(Beginning of MATERIAL PROVIDED)

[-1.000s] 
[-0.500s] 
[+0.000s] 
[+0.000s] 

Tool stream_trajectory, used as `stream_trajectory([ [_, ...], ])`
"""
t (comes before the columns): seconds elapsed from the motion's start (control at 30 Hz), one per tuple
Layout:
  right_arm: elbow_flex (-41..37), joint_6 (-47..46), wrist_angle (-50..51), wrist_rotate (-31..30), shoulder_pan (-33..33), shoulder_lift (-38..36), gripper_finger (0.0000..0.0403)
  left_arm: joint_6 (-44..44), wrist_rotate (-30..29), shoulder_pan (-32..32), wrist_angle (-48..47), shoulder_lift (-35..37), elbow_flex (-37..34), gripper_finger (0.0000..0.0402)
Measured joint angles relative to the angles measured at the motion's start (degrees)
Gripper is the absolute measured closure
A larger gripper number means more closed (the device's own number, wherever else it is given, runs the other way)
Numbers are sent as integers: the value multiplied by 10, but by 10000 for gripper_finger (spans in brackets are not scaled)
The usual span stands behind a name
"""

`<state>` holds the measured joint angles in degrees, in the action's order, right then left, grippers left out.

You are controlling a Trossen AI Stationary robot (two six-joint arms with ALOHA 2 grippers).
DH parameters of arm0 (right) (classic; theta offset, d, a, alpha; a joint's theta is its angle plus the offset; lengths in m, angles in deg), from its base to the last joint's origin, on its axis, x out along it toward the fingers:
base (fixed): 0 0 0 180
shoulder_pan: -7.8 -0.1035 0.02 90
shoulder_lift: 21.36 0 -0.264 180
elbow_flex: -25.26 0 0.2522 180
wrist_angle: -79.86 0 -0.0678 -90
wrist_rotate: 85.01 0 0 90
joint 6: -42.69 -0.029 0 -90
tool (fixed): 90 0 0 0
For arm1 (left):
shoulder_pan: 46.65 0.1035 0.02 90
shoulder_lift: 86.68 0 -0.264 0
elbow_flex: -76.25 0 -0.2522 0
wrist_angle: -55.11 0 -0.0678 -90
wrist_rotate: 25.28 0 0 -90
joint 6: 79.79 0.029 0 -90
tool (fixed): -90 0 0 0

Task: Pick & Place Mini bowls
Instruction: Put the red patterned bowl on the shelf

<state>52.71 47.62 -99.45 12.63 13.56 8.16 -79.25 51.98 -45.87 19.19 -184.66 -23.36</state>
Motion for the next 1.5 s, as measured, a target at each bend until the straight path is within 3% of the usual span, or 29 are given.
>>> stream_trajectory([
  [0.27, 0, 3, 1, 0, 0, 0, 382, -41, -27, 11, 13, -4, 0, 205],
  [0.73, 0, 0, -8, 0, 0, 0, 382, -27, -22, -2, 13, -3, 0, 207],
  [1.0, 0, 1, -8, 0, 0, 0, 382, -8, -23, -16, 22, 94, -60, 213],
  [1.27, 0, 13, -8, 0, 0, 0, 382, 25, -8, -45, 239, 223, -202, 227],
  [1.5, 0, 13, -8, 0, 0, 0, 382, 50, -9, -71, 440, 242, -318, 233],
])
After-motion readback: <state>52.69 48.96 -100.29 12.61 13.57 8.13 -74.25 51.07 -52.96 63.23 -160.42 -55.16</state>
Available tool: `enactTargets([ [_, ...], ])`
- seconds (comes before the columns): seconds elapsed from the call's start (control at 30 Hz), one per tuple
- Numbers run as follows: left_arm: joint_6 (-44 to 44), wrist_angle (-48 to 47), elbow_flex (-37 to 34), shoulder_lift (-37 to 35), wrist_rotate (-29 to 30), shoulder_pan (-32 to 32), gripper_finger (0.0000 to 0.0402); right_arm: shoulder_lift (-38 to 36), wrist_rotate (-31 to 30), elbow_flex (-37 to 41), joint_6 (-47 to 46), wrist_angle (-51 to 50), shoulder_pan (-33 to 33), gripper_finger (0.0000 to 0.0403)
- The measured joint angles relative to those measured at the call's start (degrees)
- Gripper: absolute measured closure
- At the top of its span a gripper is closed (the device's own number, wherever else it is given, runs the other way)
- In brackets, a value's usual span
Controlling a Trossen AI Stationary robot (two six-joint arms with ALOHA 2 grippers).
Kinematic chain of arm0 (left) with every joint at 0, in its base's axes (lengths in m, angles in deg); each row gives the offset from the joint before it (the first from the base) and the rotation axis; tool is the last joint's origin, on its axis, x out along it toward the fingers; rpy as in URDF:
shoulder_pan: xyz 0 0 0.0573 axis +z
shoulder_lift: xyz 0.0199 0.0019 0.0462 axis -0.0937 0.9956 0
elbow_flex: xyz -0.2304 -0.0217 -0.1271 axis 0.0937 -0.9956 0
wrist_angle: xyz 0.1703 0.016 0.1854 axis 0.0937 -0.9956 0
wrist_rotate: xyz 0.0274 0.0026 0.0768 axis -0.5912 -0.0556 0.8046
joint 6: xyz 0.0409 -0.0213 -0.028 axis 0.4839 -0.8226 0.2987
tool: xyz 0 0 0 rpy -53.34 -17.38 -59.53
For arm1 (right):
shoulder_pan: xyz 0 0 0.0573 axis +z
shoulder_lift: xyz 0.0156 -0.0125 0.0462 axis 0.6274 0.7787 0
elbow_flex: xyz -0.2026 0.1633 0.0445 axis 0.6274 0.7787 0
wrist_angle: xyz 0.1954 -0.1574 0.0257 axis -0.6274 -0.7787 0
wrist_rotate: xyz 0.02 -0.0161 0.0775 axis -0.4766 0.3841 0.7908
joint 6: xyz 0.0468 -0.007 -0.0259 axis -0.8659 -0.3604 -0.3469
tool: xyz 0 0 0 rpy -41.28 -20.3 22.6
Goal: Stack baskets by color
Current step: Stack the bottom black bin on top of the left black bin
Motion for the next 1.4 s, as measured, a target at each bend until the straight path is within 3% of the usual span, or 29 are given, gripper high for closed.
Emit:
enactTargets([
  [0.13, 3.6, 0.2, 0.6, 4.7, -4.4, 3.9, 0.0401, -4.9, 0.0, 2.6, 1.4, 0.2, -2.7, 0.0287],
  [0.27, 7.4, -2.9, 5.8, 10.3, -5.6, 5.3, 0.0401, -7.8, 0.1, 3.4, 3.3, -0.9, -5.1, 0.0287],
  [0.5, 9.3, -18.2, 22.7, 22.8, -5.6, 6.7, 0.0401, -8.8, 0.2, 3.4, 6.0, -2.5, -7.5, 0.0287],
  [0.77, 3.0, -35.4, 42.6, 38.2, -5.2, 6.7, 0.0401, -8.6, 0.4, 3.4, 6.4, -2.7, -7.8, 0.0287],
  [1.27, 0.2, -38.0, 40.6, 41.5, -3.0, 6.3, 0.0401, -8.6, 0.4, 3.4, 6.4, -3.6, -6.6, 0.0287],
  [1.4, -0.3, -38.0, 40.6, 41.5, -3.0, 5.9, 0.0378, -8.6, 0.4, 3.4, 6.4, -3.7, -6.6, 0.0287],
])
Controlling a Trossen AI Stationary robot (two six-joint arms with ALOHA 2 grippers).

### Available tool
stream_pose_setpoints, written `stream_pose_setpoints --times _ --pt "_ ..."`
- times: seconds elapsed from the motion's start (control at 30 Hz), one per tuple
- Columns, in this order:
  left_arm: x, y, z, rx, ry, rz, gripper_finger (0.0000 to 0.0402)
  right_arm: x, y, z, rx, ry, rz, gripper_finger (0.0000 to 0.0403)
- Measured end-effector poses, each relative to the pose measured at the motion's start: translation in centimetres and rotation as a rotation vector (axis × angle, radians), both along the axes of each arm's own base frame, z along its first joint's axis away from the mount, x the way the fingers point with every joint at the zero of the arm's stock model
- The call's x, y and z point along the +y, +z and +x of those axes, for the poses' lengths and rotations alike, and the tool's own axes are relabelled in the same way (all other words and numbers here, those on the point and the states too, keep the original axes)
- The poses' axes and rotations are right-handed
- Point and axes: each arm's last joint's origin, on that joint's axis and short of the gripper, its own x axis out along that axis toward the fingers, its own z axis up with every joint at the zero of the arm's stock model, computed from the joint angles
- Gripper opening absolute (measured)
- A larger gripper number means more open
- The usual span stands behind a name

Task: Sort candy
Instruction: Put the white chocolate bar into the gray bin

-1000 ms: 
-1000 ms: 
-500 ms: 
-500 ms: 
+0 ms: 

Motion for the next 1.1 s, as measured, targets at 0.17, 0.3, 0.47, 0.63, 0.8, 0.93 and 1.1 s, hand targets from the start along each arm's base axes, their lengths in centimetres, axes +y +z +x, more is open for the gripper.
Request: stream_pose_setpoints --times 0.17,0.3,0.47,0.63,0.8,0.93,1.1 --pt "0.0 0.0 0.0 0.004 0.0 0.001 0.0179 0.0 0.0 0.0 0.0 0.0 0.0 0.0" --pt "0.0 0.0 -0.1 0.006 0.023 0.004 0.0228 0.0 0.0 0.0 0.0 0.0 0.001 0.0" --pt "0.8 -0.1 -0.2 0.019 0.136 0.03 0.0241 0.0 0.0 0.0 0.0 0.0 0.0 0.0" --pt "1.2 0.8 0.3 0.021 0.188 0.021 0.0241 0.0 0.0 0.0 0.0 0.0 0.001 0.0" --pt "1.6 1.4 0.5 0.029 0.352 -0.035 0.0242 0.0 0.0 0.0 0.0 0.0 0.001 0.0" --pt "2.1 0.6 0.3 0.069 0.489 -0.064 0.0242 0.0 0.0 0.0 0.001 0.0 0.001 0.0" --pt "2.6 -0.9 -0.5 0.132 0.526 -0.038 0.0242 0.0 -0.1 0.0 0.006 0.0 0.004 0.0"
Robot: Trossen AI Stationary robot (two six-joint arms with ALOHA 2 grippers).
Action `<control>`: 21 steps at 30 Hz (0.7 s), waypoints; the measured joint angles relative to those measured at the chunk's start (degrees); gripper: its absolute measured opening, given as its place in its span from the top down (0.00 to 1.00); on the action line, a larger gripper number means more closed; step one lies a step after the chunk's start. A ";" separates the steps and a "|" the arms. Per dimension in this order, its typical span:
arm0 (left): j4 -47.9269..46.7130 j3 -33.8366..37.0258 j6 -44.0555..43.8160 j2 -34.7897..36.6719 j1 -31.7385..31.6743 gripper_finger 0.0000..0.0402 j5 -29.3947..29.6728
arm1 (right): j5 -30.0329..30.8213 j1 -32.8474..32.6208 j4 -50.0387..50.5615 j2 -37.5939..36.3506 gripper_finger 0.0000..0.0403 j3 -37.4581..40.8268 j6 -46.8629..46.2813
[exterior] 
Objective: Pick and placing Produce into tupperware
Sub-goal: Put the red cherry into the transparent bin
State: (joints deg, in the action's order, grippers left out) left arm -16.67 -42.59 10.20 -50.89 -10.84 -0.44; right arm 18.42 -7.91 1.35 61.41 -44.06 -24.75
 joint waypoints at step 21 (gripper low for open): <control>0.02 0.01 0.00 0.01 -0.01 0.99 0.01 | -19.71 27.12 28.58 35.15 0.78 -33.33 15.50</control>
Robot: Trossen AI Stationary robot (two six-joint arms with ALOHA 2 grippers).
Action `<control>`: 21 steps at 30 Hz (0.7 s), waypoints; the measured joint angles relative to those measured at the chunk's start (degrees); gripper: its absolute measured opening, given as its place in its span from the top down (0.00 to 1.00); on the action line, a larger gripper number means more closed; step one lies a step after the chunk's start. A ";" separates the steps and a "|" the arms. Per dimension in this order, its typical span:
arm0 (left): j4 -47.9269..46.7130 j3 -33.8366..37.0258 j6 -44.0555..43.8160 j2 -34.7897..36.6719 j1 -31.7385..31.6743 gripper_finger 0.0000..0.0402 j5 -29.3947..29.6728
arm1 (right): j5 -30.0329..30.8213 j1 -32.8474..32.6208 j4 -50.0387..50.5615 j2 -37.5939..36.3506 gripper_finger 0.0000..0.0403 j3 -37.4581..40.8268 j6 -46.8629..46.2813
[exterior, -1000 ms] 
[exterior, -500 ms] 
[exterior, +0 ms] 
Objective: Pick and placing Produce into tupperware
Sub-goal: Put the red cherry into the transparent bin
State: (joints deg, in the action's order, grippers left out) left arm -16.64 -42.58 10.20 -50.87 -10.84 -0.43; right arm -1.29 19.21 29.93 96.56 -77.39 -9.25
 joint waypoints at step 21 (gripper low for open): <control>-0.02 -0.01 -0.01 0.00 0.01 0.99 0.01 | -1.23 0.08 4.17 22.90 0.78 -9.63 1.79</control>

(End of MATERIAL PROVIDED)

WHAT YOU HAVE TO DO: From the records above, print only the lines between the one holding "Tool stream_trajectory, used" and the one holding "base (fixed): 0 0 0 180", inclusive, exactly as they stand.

ANSWER TO THIS TASK:
Tool stream_trajectory, used as `stream_trajectory([ [_, ...], ])`
"""
t (comes before the columns): seconds elapsed from the motion's start (control at 30 Hz), one per tuple
Layout:
  right_arm: elbow_flex (-41..37), joint_6 (-47..46), wrist_angle (-50..51), wrist_rotate (-31..30), shoulder_pan (-33..33), shoulder_lift (-38..36), gripper_finger (0.0000..0.0403)
  left_arm: joint_6 (-44..44), wrist_rotate (-30..29), shoulder_pan (-32..32), wrist_angle (-48..47), shoulder_lift (-35..37), elbow_flex (-37..34), gripper_finger (0.0000..0.0402)
Measured joint angles relative to the angles measured at the motion's start (degrees)
Gripper is the absolute measured closure
A larger gripper number means more closed (the device's own number, wherever else it is given, runs the other way)
Numbers are sent as integers: the value multiplied by 10, but by 10000 for gripper_finger (spans in brackets are not scaled)
The usual span stands behind a name
"""

`<state>` holds the measured joint angles in degrees, in the action's order, right then left, grippers left out.

You are controlling a Trossen AI Stationary robot (two six-joint arms with ALOHA 2 grippers).
DH parameters of arm0 (right) (classic; theta offset, d, a, alpha; a joint's theta is its angle plus the offset; lengths in m, angles in deg), from its base to the last joint's origin, on its axis, x out along it toward the fingers:
base (fixed): 0 0 0 180

The submitted answer is complete.